Voltou-se para os diversos relatos publicados nos pasquins da semana anterior. Não fora identificado em nenhum deles, mas qualquer pessoa que soubesse do rumor sobre os acontecimentos no Duas Espadas (e ele supunha que àquela altura seria toda a alta sociedade) não teria qualquer problema em seguir a direção que a especulação estava tomando. Parecia que o escândalo ia pegar, e pegar bem.
Ter sido acusado de seduzir Miss Kelmsleigh, quando não o fizera, não o surpreendeu. Ele praticamente convidara a essa interpretação quando deixara implícito a Sir Edwin que eles tinham se encontrado porque eram amantes. O mundo sabia que ele não fora nenhum santo, por isso dificilmente poderia esperar que alguém visse as provas de outra forma.
Aquelas gravuras e notícias, contudo, não implicavam uma ligação amorosa. A acusação era de que ele usara o seu papel na investigação sobre o pai dela para coagi-la a ir para a cama com ele. Qualquer pessoa presumiria facilmente que ele descobrira mais do que alguma vez revelara sobre a pólvora ruim, mas que escondera as provas em troca dos favores de Miss Kelmsleigh.
O que o transformara num canalha da pior espécie. Ele era retratado não só como um homem capaz de se aproveitar cinicamente de uma inocente, mas também de alguém capaz de comprometer o seu dever para com a sua posição e a verdade em troca de prazer ilícito.
Reparou que Miss Kelmsleigh, cuja obstinação provocara aquilo tudo, era tratada de forma favorável em todas as imagens e notícias insinuantes. As gravuras mostravam-na doce, inocente, assustada, confusa, abatida, resistente e vitimizada, mesmo as que a desenhavam com uma pistola na mão.
A difamação foi distração suficiente para não estar pronto quando as dez horas chegaram. Mesmo assim, dirigiu-se aos aposentos de Morgan, sem vestir o casaco ou a gravata.
Morgan escondeu qualquer reprovação, já que teria alguma, presumiu Sebastian. Mesmo doente, Morgan se vestia para enfrentar o dia.
– Como vai o seu braço? – perguntou Morgan.
– Ainda está preso e dolorido, mas a recuperação é certa.

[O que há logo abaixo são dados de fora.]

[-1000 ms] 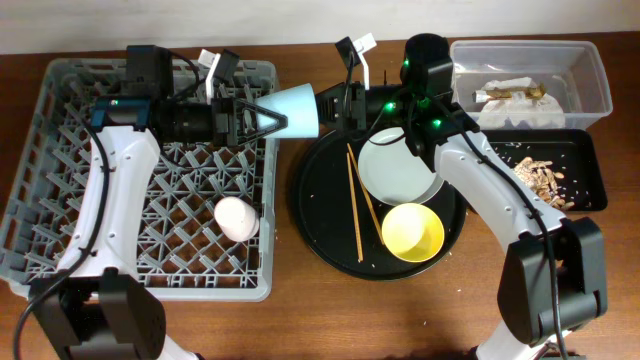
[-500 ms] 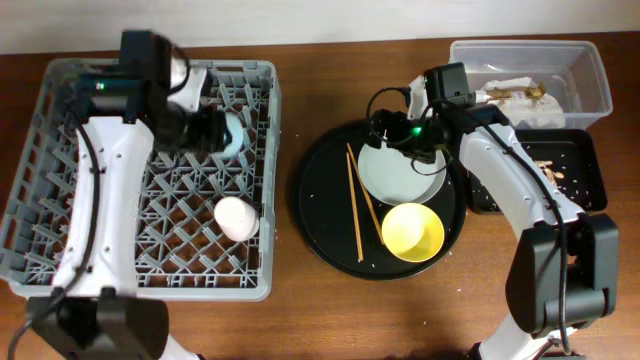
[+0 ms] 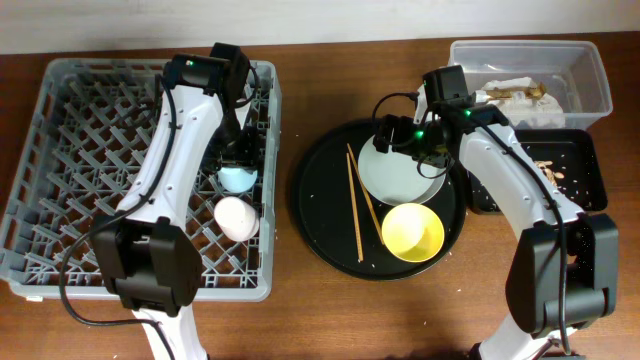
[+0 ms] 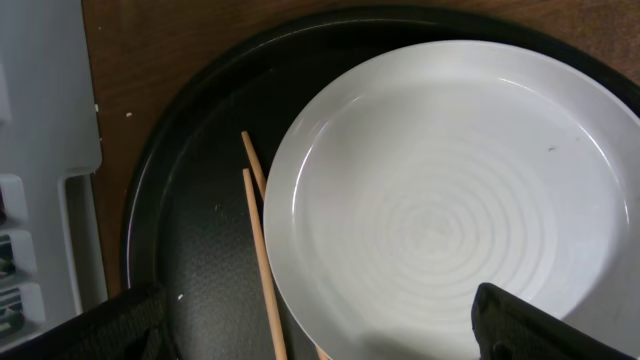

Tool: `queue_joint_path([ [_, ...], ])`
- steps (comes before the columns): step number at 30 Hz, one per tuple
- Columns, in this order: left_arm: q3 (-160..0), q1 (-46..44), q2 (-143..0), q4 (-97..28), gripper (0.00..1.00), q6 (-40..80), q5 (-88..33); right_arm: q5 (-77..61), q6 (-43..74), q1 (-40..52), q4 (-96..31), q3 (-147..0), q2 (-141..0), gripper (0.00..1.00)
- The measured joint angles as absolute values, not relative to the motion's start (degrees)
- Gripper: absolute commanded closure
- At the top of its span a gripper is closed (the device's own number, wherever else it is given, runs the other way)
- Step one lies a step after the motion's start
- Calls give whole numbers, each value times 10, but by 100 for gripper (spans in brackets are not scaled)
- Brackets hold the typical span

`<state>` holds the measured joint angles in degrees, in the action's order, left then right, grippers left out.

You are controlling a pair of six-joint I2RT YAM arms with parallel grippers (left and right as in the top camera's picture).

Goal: Sort waste into correct bins and load items into the dishwasher rack

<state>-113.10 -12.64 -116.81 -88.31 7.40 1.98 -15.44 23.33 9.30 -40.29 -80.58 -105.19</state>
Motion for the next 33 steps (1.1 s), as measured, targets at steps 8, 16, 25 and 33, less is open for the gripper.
queue_joint_path([
  [8, -1078, -126, -1169, -831, 44, 76, 20, -154, 233, 93, -404, -806, -1052, 2],
  [16, -1044, -126, -1171, -811, 14, 82, 24, -154, 233, 93, -403, -806, -1052, 2],
  [25, -1132, -126, -1172, -894, 73, 82, 24, -154, 233, 93, -403, -806, -1052, 1],
  [33, -1142, -126, -1172, -901, 79, 88, 50, -154, 233, 93, -401, -806, -1052, 2],
])
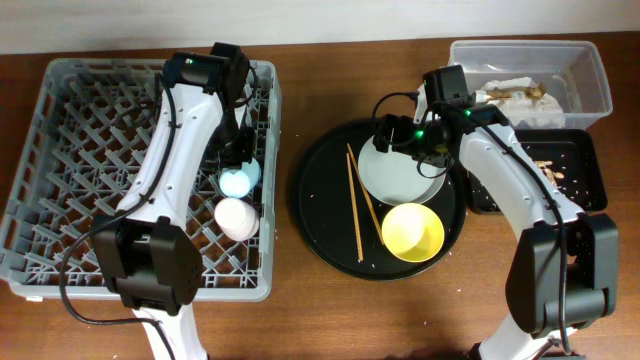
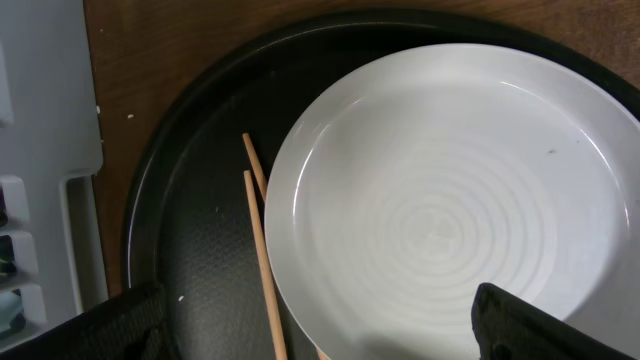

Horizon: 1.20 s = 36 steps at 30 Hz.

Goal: Sort waste into correct bins and load items into the dishwasher rack

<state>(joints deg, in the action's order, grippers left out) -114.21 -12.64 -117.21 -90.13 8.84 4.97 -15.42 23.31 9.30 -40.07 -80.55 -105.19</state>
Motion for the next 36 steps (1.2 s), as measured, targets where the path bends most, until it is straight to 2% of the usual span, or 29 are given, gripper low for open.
queue_joint_path([
  [6, -1139, -126, -1172, -896, 79, 88, 50, -154, 233, 93, -401, -806, -1052, 2],
  [7, -1139, -126, -1172, -918, 76, 88, 47, -154, 233, 93, -401, -806, -1052, 2],
  [8, -1140, -126, -1172, -940, 67, 88, 35, -154, 233, 93, -401, -806, -1052, 2],
  [9, -1143, -126, -1172, -952, 63, 89, 23, -154, 233, 93, -401, -806, -1052, 1],
  [10, -1145, -126, -1172, -952, 62, 88, 19, -154, 233, 93, -401, -806, -1052, 2],
  [18, -1104, -128, -1171, -907, 62, 90, 24, -154, 233, 93, -401, -806, -1052, 2],
  [23, -1103, -133, -1166, -838, 63, 89, 20, -154, 233, 93, -401, -806, -1052, 2],
  [28, -1113, -133, -1166, -844, 63, 89, 27, -154, 234, 93, -401, -806, -1052, 1],
  [33, -1184, -124, -1166, -871, 62, 89, 87, -154, 233, 93, -401, -806, -1052, 1],
  [36, -1187, -128, -1166, -876, 59, 91, 61, -157, 233, 93, -402, -806, -1052, 2],
])
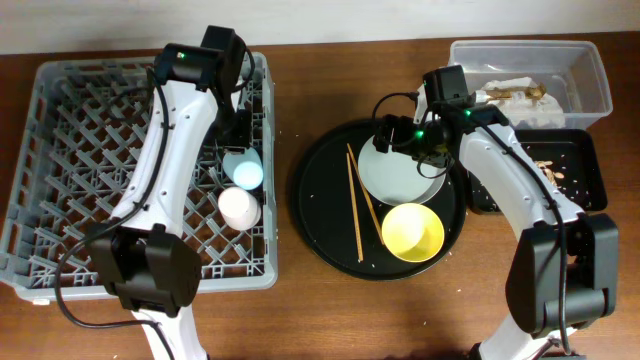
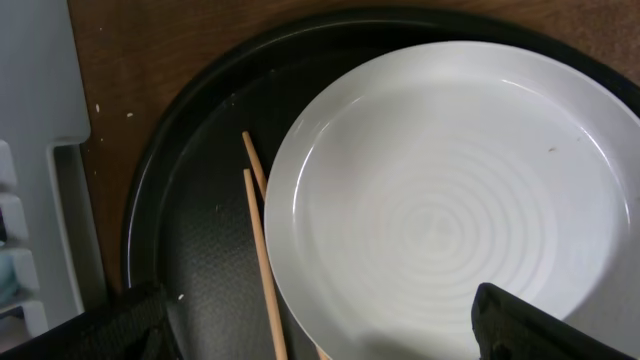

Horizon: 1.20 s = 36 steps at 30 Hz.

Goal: Sort waste into correct bins and load items into the dishwasher rack

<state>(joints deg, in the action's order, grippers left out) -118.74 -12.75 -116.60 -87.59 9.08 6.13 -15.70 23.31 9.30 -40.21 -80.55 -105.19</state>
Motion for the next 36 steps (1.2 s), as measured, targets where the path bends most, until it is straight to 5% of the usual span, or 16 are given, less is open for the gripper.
queue_joint_path([
  [4, -1187, -190, -1166, -882, 54, 105, 19, -161, 233, 98, -417, -806, -1052, 2],
  [8, -1184, -260, -1165, -820, 36, 128, 8, -169, 226, 80, -502, -837, -1038, 2],
  [10, -1182, -262, -1165, -787, 18, 133, 3, -170, 220, 31, -541, -863, -988, 1],
  [14, -1173, -263, -1165, -642, 9, 138, -43, -170, 218, -107, -605, -880, -809, 2],
  [17, -1170, -269, -1186, -552, 9, 153, -88, -169, 204, -165, -665, -882, -784, 2],
  [32, -1166, -320, -1348, -394, 11, 179, -111, -167, 168, -165, -690, -882, -806, 2],
  [36, -1167, -322, -1379, -376, 43, 185, -105, -167, 167, -165, -693, -882, -806, 2],
])
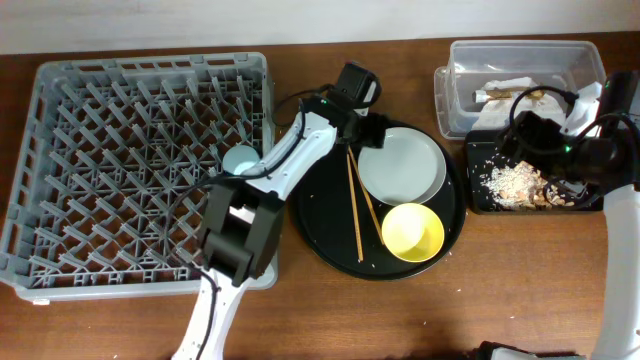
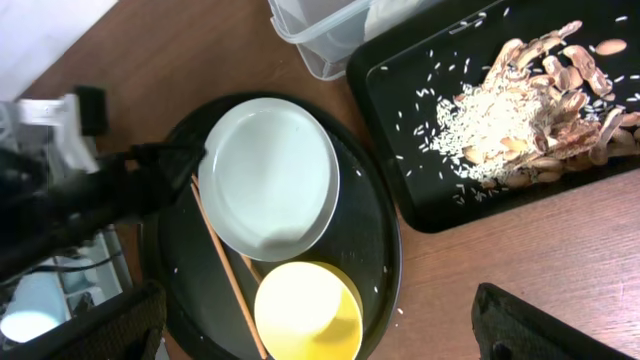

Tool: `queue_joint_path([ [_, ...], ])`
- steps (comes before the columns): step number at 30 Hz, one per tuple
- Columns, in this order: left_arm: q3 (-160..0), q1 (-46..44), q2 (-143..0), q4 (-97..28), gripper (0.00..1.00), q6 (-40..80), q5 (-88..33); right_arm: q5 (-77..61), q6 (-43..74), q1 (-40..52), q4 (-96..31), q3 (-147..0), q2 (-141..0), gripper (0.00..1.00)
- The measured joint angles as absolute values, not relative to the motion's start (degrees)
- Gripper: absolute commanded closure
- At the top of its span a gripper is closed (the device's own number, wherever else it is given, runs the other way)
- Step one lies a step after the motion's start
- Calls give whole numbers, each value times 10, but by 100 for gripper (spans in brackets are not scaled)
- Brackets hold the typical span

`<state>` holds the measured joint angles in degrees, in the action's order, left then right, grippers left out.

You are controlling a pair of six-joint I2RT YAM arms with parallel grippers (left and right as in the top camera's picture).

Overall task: Sort waste into correct bins and load items into the dishwasher rack
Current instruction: 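Grasp the white plate with the left gripper and lift it over the rack, then stand the white plate upright at the back of the rack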

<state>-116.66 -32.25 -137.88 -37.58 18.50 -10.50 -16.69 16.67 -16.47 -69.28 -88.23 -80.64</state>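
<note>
A round black tray (image 1: 320,215) carries a white plate (image 1: 402,167), a yellow bowl (image 1: 413,232) and two chopsticks (image 1: 358,200). My left gripper (image 1: 372,128) sits at the plate's left rim; its jaws are too dark to read. In the right wrist view the plate (image 2: 268,165), bowl (image 2: 305,312) and chopsticks (image 2: 225,270) lie far below. My right gripper (image 2: 318,332) hangs high with its fingers spread wide and nothing between them. In the overhead view it (image 1: 525,138) is over the black waste tray (image 1: 480,195). A light blue cup (image 1: 240,158) stands in the grey rack (image 1: 60,150).
A pile of rice and peanut shells (image 2: 520,110) covers the waste tray. Behind it a clear bin (image 1: 590,60) holds crumpled paper and scraps. The left arm (image 1: 290,160) stretches across the rack's right edge toward the plate.
My left gripper has gone from the rack beside the blue cup to the plate's left rim. My right gripper was low over the plate and now is high over the waste tray. The white cup is out of sight.
My left gripper stayed in the rack's right side by the blue and white cups through the earlier moments, while my open right gripper hovered close over the white plate. Now the left is at the plate, the right is raised far right, and rice fills the waste tray.
</note>
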Motion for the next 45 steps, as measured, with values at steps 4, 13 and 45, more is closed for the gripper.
queue_joint_path([
  [4, -1166, -326, -1408, -371, 72, 191, -100, -165, 165, -165, -694, -882, -806, 1],
  [13, -1169, -345, -1413, -382, 99, 185, -96, -165, 165, -165, -695, -882, -806, 2],
  [45, -1082, -97, -1097, -424, 99, -2, 577, -165, 165, -165, -692, -882, -808, 2],
])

Não houve grande conversa durante o café da manhã. Não tinham falado muito desde o encontro de dois dias atrás, em que Morgan mostrara a gravura.
– Está piorando – disse Sebastian por fim. – O escândalo. Toma um rumo infeliz.
– Eu sei. Nossa mãe trouxe várias gravuras diferentes ontem.
– Que atencioso da parte dela.
– A posição que ocupa na sociedade tem muita importância para ela. É tudo o que lhe resta.
– As minhas preocupações são mais vastas do que descobrirmos nossa mãe exposta a algumas insinuações durante as suas visitas sociais. Houve uma mudança na maneira como sou visto. É sutil, mas impossível de ignorar. A minha influência foi comprometida, em comparação com a reputação de Miss Kelmsleigh.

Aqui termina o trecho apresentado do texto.